TASK PROMPT: The line that holds "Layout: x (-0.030" marks the start. Return it and each following line through the end of the data, unchanged.

GIVEN INFORMATION:

== Segment start ==

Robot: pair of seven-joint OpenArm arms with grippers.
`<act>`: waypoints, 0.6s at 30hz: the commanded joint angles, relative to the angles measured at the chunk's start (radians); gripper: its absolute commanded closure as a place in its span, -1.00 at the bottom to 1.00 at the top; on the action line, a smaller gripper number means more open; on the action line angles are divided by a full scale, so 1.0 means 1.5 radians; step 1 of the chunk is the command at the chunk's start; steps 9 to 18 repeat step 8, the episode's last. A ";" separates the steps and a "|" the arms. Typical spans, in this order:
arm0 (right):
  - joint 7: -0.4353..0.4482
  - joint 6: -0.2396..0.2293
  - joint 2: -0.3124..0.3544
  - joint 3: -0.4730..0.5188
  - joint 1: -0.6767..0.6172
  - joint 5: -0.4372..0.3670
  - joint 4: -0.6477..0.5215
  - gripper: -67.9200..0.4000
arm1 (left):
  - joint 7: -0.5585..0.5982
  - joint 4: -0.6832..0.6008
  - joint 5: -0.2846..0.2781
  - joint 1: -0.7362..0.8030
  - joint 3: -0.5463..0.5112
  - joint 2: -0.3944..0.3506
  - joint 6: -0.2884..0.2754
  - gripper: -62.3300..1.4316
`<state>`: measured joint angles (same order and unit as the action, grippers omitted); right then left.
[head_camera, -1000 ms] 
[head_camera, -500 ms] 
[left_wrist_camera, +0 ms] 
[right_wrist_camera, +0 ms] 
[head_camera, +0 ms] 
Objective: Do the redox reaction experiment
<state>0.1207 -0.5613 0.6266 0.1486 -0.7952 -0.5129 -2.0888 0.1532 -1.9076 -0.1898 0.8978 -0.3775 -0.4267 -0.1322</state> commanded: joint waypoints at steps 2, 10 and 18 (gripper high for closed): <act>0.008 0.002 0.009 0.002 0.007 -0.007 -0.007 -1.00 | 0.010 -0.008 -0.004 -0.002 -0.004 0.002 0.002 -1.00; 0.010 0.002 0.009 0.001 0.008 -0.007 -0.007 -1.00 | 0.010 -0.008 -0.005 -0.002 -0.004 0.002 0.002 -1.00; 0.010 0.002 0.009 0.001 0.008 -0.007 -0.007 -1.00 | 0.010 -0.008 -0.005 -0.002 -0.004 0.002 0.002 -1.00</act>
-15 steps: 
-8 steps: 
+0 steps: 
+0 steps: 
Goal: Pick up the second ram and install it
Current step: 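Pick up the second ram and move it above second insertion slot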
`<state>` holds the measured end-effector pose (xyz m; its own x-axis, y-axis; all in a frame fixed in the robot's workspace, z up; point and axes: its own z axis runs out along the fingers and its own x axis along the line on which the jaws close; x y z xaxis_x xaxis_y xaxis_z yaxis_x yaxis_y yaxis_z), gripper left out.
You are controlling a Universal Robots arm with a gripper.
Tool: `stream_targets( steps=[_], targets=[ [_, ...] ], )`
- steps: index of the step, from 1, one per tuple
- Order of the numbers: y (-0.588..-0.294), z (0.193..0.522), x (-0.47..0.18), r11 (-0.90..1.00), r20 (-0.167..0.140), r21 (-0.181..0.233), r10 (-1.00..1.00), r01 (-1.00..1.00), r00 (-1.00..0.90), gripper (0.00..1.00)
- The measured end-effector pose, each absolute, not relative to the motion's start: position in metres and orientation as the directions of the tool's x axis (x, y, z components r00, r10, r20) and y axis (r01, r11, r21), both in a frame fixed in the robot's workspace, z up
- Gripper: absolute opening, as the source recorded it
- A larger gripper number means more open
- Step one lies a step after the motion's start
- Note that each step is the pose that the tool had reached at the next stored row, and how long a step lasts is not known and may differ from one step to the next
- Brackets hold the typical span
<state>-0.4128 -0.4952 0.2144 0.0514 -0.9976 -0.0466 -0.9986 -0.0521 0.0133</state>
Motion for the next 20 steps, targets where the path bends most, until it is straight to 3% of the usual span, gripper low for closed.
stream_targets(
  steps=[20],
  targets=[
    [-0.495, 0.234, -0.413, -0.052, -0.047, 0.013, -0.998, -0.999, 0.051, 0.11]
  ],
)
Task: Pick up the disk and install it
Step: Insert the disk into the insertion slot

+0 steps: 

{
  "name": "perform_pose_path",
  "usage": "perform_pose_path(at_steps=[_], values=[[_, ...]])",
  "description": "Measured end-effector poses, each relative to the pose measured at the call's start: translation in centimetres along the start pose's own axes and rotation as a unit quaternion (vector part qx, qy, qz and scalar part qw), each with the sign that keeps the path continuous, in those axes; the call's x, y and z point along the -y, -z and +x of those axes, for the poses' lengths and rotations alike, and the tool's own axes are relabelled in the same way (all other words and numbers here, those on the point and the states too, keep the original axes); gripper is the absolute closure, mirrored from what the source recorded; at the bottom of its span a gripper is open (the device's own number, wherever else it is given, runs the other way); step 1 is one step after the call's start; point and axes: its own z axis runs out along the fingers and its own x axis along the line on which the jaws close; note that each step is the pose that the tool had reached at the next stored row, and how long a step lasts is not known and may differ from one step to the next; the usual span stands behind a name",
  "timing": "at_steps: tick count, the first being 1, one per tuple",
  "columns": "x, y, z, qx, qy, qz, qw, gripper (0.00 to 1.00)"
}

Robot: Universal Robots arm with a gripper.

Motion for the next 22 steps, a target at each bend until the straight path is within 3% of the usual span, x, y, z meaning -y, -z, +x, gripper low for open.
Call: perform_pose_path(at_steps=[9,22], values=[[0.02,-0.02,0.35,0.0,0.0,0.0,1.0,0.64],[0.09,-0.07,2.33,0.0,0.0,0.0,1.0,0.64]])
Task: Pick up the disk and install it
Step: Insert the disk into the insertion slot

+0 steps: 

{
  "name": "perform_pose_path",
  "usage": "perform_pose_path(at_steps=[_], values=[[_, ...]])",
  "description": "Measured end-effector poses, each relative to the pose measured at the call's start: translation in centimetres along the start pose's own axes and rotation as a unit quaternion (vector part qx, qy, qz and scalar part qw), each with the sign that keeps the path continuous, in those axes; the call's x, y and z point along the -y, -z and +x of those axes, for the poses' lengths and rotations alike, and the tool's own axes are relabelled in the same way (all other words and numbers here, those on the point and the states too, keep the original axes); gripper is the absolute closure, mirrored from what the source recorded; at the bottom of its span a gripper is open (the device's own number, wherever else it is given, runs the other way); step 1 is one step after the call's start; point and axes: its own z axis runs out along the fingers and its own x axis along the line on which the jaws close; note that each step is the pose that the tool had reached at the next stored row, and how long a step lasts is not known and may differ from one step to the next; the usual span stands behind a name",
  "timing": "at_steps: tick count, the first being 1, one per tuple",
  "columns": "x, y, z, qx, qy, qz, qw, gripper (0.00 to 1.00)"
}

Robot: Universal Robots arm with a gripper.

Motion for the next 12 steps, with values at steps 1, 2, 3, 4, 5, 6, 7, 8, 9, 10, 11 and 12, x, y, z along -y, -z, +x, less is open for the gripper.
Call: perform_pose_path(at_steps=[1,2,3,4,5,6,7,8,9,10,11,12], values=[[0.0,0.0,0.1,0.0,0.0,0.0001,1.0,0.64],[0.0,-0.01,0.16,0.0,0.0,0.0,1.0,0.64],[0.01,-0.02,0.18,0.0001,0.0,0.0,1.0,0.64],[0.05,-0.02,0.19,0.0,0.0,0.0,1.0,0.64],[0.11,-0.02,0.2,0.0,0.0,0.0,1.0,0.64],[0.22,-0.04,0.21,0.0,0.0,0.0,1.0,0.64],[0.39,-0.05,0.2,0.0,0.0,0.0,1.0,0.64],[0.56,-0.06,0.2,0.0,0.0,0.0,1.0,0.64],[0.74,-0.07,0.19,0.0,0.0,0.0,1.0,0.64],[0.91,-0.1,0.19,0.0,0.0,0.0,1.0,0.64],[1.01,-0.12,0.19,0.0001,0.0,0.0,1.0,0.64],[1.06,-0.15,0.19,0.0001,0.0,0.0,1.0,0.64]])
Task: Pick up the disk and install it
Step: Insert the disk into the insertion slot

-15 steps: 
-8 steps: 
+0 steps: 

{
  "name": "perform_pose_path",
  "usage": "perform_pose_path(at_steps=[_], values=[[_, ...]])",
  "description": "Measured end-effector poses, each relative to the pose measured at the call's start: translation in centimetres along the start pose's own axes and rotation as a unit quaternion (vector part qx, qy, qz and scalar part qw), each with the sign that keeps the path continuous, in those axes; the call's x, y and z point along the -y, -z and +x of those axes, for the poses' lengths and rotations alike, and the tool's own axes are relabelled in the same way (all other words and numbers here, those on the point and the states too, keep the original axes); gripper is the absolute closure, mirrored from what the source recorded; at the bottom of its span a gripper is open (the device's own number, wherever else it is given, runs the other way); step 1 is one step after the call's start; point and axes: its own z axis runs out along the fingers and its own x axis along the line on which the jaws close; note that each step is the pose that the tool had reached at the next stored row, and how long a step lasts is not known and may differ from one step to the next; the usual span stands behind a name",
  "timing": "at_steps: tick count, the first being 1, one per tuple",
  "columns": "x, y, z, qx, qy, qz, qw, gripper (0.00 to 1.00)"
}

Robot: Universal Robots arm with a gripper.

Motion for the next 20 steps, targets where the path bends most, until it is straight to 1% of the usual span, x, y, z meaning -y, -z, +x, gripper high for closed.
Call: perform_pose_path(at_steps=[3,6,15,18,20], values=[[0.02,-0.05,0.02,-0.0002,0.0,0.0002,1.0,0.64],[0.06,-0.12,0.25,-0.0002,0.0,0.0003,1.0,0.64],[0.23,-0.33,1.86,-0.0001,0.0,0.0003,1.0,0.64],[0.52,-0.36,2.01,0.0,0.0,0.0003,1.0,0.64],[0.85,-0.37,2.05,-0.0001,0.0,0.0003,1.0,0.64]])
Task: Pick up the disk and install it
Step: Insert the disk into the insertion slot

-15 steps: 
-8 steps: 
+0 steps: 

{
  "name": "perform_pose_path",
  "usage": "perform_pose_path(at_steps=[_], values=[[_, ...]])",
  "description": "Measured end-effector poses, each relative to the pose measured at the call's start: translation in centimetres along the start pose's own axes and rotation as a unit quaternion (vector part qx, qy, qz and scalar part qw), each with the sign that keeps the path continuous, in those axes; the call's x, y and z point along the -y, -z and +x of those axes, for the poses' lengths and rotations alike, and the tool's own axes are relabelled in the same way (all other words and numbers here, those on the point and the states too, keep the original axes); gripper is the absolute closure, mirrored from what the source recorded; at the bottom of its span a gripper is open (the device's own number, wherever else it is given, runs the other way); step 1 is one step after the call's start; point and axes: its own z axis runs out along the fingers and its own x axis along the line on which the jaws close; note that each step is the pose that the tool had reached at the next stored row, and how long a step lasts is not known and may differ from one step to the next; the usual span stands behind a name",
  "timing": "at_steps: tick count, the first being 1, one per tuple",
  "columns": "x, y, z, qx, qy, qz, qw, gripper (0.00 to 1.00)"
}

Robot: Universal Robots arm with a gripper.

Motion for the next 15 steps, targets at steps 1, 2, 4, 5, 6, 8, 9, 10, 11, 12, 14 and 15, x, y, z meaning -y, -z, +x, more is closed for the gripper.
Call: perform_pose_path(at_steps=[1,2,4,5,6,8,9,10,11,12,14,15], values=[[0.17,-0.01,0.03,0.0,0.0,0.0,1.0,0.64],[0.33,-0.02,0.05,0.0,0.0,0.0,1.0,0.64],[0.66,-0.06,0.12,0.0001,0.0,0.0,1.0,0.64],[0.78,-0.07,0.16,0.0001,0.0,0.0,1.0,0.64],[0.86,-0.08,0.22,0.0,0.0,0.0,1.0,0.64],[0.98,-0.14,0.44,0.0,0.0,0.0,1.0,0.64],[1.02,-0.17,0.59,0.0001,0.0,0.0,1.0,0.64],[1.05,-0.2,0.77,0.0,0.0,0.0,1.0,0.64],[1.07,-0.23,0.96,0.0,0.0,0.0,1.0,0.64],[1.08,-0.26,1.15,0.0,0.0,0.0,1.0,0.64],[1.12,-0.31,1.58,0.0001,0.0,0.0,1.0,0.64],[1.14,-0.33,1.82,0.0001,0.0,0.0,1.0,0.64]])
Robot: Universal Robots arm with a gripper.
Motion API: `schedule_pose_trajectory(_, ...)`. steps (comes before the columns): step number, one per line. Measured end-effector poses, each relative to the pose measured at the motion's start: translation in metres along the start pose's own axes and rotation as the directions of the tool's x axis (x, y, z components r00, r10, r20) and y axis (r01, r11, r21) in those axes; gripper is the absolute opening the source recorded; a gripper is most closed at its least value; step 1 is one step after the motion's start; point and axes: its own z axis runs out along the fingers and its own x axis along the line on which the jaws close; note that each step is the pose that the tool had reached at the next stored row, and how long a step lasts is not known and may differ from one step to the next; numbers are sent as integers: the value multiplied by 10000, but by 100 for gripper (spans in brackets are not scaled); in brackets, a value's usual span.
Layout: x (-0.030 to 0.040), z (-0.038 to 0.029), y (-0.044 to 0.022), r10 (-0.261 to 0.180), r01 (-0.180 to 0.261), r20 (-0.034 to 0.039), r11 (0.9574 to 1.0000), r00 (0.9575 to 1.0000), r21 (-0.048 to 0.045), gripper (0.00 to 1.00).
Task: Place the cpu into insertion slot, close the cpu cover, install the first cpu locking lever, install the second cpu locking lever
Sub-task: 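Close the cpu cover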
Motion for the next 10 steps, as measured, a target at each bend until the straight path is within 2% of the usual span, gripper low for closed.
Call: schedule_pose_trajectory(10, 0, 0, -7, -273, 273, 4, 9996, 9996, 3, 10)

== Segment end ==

ANSWER SECTION:
Layout: x (-0.030 to 0.040), z (-0.038 to 0.029), y (-0.044 to 0.022), r10 (-0.261 to 0.180), r01 (-0.180 to 0.261), r20 (-0.034 to 0.039), r11 (0.9574 to 1.0000), r00 (0.9575 to 1.0000), r21 (-0.048 to 0.045), gripper (0.00 to 1.00).
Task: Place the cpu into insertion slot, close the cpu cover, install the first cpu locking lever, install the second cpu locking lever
Sub-task: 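Close the cpu cover
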Motion for the next 10 steps, as measured, a target at each bend until the straight path is within 2% of the usual span, gripper low for closed.
Call: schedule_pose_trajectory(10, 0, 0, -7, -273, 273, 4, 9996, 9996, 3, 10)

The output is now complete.